Astuce - Cette étape est cruciale pour l'analyse des données. Ne négligez pas de prendre la partie aliquote d'entrée. - Aliquoter la chromatine préparées à 1,7 ml microtubes de sur iCE que aliquotes de 1 ml.
Astuce - Si l'arrêt ici, snap geler la chromatine préparées sur glace sèche et stocker à -80 ° C. NB: la chromatine stockées peuvent se dégrader, produisant moins de résultats optimaux, afin d'éviter si possible. - Ajouter les anticorps ChIP-grade aux échantillons induits et non induits jeux en double. Ajouter IgG (2 mg) et d'anticorps pan Histone H3 (15 uL) que les contrôles positifs et négatifs induits et non induits aux séries d'échantillons.

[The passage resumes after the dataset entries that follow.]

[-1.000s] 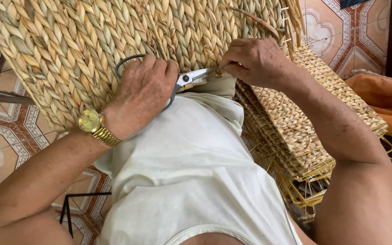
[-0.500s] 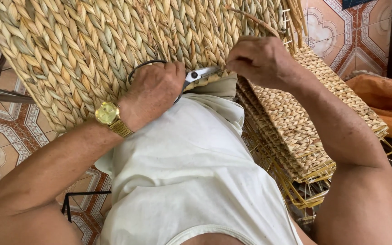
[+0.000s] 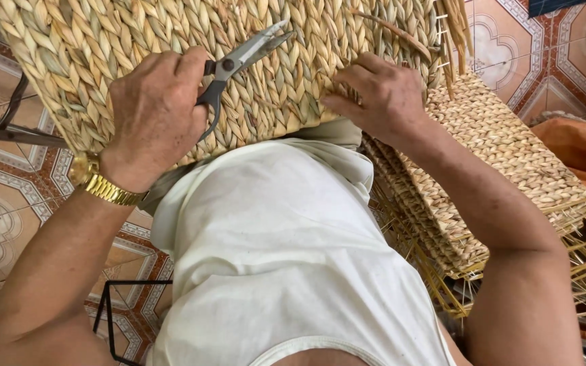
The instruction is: Trimming the edges and finishing the assembly of woven natural-fiber mats using scissors.
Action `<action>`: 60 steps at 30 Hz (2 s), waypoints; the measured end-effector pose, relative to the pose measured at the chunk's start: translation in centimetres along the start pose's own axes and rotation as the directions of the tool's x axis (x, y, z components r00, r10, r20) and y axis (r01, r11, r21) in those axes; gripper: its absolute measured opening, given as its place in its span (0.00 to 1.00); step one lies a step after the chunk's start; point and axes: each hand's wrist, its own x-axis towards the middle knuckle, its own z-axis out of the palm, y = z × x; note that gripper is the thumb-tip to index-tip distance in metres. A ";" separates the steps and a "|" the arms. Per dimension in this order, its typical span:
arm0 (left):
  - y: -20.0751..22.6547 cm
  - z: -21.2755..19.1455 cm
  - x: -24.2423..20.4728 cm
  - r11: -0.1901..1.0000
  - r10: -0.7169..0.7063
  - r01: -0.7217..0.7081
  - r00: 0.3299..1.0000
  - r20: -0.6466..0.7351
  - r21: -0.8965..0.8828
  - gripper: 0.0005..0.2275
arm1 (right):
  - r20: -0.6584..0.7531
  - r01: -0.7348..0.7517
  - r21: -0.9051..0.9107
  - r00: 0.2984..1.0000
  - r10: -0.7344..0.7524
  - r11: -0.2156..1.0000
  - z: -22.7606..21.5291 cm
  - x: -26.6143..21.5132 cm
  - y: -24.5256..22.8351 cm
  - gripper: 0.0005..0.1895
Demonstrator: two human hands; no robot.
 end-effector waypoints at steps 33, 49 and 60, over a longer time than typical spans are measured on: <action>1.7 5.2 7.9 0.968 0.034 -0.047 0.998 0.054 0.247 0.08 | -0.134 0.069 -0.021 0.988 -0.071 0.997 1.5 5.9 6.9 0.07; -0.1 3.2 6.3 0.989 -0.031 0.032 0.999 -0.006 0.144 0.10 | -0.399 -0.135 0.282 0.884 0.244 0.950 0.6 9.5 8.5 0.06; -1.4 1.3 4.2 0.978 -0.159 0.152 0.986 0.043 0.142 0.12 | 0.057 0.003 0.080 0.998 -0.007 0.997 5.9 11.7 7.8 0.10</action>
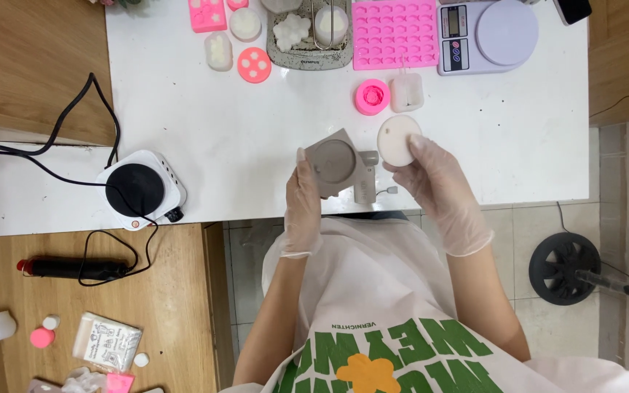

Astuce - La quantité d'anticorps à utiliser doit être déterminée de manière empirique ou voir la fiche produit du fournisseur pour des montants proposés. Typiquement 1-2 mg d'un anticorps ChIP-grade qui fonctionne bien. Le volume approprié doit être déterminée empiriquement pour des anticorps qui sont fournis que le sérum. - Tous les tubes rock la nuit à 4 ° C.
PARTIE 2: COLLECT immunocomplexes
- Ajouter 60 ul de sperme de saumon ADN / protéine A ou protéine G billes d'agarose coulis à tous les tubes.
Protéines Astuce Utilisez A pour les anticorps polyclonaux de lapin et de protéines G pour les anticorps monoclonaux de souris. - Rock à 4 ° C pendant au moins 60 minutes.
- Pellet les complexes immuns (billes d'agarose) par microfuging délicatement à 2000 rpm à 4 ° C pendant 3 minutes.
- Aspirer le surnageant.
- Laver les immunocomplexes avec 1 ml de chacun des tampons de lavage suivants pendant 10 minutes avec bascule à 4 ° C. Microfuge pendant 3 minutes à 2000 rpm à 4 ° C entre chaque lavage et aspirer le surnageant. Conserver les échantillons refroidis sur la glace. Ajouter PMSF juste avant l'utilisation.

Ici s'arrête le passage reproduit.